__MATERIAL FOR THIS TASK__:
○ ○ ○ ○ ○ ○ ○

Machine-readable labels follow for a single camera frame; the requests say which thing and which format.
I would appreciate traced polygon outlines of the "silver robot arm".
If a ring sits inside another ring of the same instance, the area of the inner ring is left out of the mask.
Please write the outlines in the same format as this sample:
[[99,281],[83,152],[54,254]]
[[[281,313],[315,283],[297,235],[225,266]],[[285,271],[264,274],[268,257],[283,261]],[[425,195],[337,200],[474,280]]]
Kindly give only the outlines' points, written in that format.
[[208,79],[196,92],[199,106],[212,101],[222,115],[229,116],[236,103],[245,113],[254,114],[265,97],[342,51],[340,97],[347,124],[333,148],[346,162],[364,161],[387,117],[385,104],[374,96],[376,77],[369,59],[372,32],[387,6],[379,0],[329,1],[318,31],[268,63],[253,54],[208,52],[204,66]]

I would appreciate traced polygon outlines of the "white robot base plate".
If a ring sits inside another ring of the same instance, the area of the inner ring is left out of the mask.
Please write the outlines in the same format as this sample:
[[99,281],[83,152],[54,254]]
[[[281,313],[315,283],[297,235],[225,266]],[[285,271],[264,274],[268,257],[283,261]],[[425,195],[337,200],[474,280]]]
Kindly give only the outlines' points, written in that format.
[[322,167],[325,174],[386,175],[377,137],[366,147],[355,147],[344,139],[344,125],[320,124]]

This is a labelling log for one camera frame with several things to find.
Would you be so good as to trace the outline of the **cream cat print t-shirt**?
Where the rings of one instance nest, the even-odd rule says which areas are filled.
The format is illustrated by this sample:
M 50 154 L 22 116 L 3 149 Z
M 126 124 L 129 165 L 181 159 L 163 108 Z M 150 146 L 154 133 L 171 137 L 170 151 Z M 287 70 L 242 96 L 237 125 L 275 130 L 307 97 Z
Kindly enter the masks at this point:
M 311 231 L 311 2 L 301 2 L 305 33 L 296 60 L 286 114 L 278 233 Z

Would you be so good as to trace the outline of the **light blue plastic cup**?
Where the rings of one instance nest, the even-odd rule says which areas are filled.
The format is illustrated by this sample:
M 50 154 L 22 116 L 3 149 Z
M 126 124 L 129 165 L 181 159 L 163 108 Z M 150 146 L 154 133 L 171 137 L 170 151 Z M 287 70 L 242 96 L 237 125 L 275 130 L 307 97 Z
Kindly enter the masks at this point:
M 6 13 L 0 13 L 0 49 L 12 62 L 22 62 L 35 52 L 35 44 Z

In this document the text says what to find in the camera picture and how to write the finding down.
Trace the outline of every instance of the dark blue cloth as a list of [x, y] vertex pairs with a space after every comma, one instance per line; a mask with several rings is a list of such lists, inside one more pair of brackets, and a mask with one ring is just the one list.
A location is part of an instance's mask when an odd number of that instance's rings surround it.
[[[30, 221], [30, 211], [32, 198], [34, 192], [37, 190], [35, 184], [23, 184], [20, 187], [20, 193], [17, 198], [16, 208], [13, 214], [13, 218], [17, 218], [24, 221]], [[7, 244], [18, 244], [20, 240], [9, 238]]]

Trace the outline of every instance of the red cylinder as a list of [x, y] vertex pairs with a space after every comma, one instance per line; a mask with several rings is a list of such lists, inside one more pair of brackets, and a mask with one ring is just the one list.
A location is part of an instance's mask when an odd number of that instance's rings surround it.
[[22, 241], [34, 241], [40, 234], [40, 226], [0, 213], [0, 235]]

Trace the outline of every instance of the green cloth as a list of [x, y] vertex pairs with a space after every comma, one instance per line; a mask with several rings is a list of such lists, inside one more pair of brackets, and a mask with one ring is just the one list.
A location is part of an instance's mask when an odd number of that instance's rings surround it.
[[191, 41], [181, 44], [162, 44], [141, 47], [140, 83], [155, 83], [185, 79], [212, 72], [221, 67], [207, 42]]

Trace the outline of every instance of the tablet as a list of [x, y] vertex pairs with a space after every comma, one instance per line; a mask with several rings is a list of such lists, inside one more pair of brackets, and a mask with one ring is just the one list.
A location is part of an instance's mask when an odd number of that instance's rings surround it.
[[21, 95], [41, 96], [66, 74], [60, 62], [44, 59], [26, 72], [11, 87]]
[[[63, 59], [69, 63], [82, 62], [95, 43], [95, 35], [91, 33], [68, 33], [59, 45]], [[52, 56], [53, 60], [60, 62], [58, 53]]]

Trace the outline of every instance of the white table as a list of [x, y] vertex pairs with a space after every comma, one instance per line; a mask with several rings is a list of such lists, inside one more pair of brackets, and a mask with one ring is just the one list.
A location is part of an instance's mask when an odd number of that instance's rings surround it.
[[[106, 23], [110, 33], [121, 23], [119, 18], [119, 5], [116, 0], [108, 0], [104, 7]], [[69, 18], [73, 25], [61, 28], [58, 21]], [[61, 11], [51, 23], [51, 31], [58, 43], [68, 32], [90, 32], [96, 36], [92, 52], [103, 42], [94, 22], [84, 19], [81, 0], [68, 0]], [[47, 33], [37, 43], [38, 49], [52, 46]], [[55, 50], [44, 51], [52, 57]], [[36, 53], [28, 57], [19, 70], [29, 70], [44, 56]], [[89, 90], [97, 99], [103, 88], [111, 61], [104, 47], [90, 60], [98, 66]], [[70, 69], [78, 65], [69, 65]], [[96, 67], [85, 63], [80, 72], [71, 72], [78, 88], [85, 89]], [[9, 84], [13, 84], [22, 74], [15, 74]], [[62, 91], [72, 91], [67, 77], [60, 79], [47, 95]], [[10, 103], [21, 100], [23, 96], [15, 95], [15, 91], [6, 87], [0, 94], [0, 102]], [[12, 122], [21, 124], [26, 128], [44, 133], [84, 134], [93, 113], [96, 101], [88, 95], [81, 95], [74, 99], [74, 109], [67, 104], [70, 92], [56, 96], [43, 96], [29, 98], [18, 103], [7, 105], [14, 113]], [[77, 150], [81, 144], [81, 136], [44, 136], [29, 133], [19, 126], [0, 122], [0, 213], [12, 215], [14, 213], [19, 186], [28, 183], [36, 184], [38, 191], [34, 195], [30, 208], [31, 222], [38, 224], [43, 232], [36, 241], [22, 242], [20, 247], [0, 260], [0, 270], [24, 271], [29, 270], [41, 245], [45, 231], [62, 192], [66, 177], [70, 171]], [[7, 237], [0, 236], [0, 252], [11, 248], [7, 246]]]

○ ○ ○ ○ ○ ○ ○

__EXERCISE DETAILS__: A single number is expected: the count of lines in the entries that carry the string "robot".

__TASK SOLUTION__: 2